* **Task details**: Transcribe the data that follows precisely, omitting nothing.

Stored data section start

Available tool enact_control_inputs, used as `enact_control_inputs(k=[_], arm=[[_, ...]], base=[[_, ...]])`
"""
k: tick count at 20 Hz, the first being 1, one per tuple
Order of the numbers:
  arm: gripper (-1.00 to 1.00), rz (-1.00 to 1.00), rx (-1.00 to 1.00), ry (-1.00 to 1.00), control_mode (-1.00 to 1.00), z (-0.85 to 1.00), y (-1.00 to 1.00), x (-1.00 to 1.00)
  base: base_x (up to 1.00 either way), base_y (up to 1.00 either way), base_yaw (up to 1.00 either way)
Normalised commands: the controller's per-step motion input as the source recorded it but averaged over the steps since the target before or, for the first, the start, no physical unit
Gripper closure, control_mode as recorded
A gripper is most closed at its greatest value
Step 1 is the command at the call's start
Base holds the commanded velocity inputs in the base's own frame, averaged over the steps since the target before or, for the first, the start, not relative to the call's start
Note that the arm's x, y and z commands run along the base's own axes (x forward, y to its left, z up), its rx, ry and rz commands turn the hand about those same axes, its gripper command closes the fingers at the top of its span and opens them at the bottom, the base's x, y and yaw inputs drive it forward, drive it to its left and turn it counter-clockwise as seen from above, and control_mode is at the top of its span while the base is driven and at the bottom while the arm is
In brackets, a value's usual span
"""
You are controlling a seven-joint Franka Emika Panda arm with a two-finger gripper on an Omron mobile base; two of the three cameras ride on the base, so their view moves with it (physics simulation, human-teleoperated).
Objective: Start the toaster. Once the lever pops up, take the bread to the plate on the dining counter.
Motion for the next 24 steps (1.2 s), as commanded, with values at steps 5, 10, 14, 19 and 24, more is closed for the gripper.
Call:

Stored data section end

* **Result of this exercise**:
Available tool enact_control_inputs, used as `enact_control_inputs(k=[_], arm=[[_, ...]], base=[[_, ...]])`
"""
k: tick count at 20 Hz, the first being 1, one per tuple
Order of the numbers:
  arm: gripper (-1.00 to 1.00), rz (-1.00 to 1.00), rx (-1.00 to 1.00), ry (-1.00 to 1.00), control_mode (-1.00 to 1.00), z (-0.85 to 1.00), y (-1.00 to 1.00), x (-1.00 to 1.00)
  base: base_x (up to 1.00 either way), base_y (up to 1.00 either way), base_yaw (up to 1.00 either way)
Normalised commands: the controller's per-step motion input as the source recorded it but averaged over the steps since the target before or, for the first, the start, no physical unit
Gripper closure, control_mode as recorded
A gripper is most closed at its greatest value
Step 1 is the command at the call's start
Base holds the commanded velocity inputs in the base's own frame, averaged over the steps since the target before or, for the first, the start, not relative to the call's start
Note that the arm's x, y and z commands run along the base's own axes (x forward, y to its left, z up), its rx, ry and rz commands turn the hand about those same axes, its gripper command closes the fingers at the top of its span and opens them at the bottom, the base's x, y and yaw inputs drive it forward, drive it to its left and turn it counter-clockwise as seen from above, and control_mode is at the top of its span while the base is driven and at the bottom while the arm is
In brackets, a value's usual span
"""
You are controlling a seven-joint Franka Emika Panda arm with a two-finger gripper on an Omron mobile base; two of the three cameras ride on the base, so their view moves with it (physics simulation, human-teleoperated).
Objective: Start the toaster. Once the lever pops up, take the bread to the plate on the dining counter.
Motion for the next 24 steps (1.2 s), as commanded, with values at steps 5, 10, 14, 19 and 24, more is closed for the gripper.
Call:

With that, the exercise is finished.